Admitindo que “os instrumentos de que a Instituição dispõe não se revelaram suficientes para prevenir” as situações que têm sido tomadas públicas, a UMinho tomou um “conjunto de medidas, valendo-se dos seus recursos humanos e de estruturas qualificadas e com larga experiência nesta matéria, que no imediato e a médio prazo podem contribuir para o objetivo da prevenção e do combate a todas as formas de violência”.

Desta forma, a Associação de Psicologia (APsi-UMinho), da Escola de Psicologia da Universidade do Minho, vai passar a prestar um “serviço especializado de apoio a pessoas que na comunidade universitária sejam vítimas de violência, assegurando rapidez na resposta e sigilo absoluto, garantindo, ainda, o envolvimento de profissionais qualificados”.

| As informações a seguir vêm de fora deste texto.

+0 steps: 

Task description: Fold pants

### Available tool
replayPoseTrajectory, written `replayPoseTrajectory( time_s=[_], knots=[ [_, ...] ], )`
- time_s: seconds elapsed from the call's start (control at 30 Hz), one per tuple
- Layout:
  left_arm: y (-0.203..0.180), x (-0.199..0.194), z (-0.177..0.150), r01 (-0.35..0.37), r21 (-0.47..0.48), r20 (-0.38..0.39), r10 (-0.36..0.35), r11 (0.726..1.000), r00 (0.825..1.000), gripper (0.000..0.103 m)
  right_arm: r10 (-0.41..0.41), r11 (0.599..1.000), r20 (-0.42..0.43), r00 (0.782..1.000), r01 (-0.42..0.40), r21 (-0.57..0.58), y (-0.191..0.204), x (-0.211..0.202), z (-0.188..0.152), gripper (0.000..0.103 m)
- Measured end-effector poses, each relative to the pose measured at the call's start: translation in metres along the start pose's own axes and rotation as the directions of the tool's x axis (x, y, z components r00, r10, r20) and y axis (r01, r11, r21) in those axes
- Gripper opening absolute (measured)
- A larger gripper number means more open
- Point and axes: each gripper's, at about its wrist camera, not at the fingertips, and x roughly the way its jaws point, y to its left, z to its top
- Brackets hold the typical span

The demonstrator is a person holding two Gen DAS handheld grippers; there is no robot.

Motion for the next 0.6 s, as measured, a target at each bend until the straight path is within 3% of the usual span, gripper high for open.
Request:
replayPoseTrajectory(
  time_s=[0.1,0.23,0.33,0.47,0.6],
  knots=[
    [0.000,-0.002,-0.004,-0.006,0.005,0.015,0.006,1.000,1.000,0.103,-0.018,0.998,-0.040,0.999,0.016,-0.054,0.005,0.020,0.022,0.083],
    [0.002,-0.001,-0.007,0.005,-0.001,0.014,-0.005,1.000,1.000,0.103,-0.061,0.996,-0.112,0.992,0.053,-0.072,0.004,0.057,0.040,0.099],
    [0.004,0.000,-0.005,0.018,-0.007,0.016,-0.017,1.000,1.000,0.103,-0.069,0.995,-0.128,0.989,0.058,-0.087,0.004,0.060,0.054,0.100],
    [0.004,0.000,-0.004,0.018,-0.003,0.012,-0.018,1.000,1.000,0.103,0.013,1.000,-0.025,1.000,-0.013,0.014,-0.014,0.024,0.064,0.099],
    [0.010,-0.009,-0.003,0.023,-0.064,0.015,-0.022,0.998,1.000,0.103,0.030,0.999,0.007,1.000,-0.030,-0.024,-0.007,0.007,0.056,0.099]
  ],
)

O endereço eletrónico: crise-APsiUMinho@apsi.uminho.pt, será dedicado à receção de denúncias de casos de violência no âmbito da comunidade universitária, que serão “tratadas com o adequado rigor e sigilo, salvaguardando o anonimato de quem denuncia”.

A UMinho vai proceder ainda à constituição de um Grupo de Missão para a Elaboração de Orientações de Prevenção e Combate ao Assédio na Universidade do Minho, constituído por: Marlene Matos, Professora da Escola de Psicologia; Helena Machado, Professora do Instituto de Ciências Sociais; Pedro Jacob Dias, Professor da Escola de Direito; Margarida Isaías Ferreira dos Santos, Estudante do Mestrado Integrado em Medicina; Eloy António Santos Cordeiro Rodrigues, Diretor da Unidade de Serviço de Documentação e Bibliotecas. Este grupo terá, até 15 de janeiro, de apresentar um conjunto de “orientações capazes de informar a Estratégia da UMinho para a Prevenção e o Combate ao Assédio”.